"Will the honourable minister simply answer the question—yes or no?"
If it only were so straightforward. Voters crave plain-talk from our leaders. They rarely receive it.
This week saw Question Period resume in our federal parliament, after the summer break. In the first session, NDP chief Thomas Mulcair, the Leader of the Opposition, used his allotted questions to ask about the country's economic situation. But the Conservatives answered to the effect that their policies were better for the country than the NDP's proposed carbon tax.
"Not fair," complained the NDP. "It's not something that's dignified, and Stephen Harper, if he has an ounce of ethics on these things, will call his MPs to account and tell them to stop lying."
But as Andrew Coyne points out, it isn't quite as black and white as the NDP would have the public believe:
So the lie the NDP hotly accuses the Conservatives of telling—that they would impose a carbon tax, rather than cap-and-trade—is simply the inverse of the lie it would prefer to tell: that carbon tax and cap-and-trade do not amount to the same thing . . . After all the accusations and the counter-accusations, then, here is what the dispute between the two parties boils down to.
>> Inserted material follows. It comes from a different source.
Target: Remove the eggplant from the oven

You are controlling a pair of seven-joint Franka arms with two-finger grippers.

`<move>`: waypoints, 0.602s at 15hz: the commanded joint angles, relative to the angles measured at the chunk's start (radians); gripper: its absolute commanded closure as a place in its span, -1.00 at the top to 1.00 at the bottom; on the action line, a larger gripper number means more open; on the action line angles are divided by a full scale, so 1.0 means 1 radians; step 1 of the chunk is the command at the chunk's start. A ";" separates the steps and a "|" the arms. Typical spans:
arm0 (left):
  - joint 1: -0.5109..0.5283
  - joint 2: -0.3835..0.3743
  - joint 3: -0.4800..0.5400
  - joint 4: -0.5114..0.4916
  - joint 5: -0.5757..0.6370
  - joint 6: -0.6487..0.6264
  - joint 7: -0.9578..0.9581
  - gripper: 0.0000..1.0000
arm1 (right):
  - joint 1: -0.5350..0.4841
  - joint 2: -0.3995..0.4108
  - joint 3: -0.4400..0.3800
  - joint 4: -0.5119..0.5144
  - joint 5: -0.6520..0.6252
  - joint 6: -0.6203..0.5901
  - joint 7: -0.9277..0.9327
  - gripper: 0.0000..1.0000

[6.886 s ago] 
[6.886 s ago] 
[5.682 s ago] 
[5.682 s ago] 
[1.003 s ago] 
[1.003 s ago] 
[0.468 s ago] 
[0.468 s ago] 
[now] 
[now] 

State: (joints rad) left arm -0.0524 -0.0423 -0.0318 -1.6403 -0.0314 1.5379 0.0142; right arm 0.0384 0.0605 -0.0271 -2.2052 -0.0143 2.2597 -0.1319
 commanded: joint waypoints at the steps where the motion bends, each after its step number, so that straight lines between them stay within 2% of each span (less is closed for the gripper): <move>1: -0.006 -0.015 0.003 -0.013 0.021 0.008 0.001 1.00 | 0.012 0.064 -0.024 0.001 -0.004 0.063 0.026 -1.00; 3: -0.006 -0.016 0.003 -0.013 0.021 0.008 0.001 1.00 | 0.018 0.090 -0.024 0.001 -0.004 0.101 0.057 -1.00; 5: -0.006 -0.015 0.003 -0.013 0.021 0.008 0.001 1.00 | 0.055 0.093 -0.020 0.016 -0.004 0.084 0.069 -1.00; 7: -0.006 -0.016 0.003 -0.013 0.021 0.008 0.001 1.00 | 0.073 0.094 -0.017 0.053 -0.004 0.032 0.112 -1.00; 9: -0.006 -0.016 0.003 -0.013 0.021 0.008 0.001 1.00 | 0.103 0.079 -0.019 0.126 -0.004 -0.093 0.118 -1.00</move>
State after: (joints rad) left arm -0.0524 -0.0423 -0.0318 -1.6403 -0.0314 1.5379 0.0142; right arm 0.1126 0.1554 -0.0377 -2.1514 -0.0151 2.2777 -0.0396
The NDP pretends their policy won't raise prices to consumers, but will reduce emissions. The Conservatives pretend their policy will reduce emissions, but won't raise prices to consumers. Glad I could clear that up for you.
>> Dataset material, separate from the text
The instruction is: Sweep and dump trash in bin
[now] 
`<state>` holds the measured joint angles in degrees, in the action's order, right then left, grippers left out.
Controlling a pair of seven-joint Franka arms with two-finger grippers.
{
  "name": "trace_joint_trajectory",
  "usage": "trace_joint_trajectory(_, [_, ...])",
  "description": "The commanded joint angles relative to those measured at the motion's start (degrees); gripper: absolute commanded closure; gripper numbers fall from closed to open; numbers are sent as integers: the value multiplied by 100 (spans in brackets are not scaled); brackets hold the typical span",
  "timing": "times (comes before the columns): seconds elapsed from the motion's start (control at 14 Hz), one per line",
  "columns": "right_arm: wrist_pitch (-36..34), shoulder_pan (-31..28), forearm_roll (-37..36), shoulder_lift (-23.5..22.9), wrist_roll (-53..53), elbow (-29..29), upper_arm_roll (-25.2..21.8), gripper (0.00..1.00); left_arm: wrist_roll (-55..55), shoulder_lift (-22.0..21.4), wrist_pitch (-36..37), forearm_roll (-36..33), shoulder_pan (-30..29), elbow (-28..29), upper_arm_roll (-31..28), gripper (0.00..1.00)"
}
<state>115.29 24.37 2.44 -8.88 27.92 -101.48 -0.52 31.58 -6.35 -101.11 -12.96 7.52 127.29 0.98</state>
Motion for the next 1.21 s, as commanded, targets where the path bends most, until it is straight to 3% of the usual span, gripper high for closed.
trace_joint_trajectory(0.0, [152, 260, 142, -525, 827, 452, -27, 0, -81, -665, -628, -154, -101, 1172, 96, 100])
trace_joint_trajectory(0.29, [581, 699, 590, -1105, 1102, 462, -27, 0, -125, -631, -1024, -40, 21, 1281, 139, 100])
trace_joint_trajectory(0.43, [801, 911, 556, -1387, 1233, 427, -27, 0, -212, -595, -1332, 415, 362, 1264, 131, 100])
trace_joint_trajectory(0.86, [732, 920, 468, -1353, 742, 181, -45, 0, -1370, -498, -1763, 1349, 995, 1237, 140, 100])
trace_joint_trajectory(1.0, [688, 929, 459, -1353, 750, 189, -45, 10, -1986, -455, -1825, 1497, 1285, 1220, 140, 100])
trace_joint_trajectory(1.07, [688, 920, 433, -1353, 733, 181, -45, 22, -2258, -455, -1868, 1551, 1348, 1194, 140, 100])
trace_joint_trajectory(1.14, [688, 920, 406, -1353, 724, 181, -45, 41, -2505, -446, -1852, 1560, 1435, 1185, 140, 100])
Does any of this matter? Shall we just leave them all to their own untrustworthy silliness, join the ranks of disinterested "ordinary voters," and reserve political attention for election campaigns?
Studies seeking to understand disengagement tell us that those disengaged end up feeling like outsiders, sensing that the system is stacked against them.
As I watched Question Period, parsing the language games that were being played into the plain talk that one might make sense of, I was reminded of George Orwell's famous 1946 essay Politics and the English Language: "political writing is bad writing . . . designed to make lies sound truthful and murder respectable, and to give an appearance of solidity to pure wind."
This translation can be hard work for seemingly little reward, and the link of this sort of Commons-speak with political disengagement seems obvious. CBC's Insider's Panel last night dealt with The Politics of Lying. The nuances of "offensive lying" and "defensive lying" might help insiders rationalize what is going on but, as was pointed out, "low information voters" really don't take the time or energy to understand what is going on in the complexities of public policy and hence, are really only looking for a "confirmation bias" that their team is still worth supporting and that the bad guys are on the other team.
Without in any way trying to rationalize the liberties that are taken with the truth as an accepted day-to-day reality of politics (something with which politicos with integrity struggle intensely), I want to focus in on the reaction of the disengaged. It is my observation (supported by data) that those in faith communities are often less informed about the goings on of public affairs. The less information the public is working with, the more reductionistic the political debate becomes, not only because the politicians can more easily get away with it but also because the information needs to be more simply packaged.
Reducing the gap between Commons-speak and the plain-talk of ordinary conversation requires commitment from our politicians, and hard work by the public. For our part, surely it is not enough to mouth pious platitudes about the decay of politics, separating ourselves from the fray. If we wish to be stewards of the opportunities presented to us, engagement and not despair ought to be our response.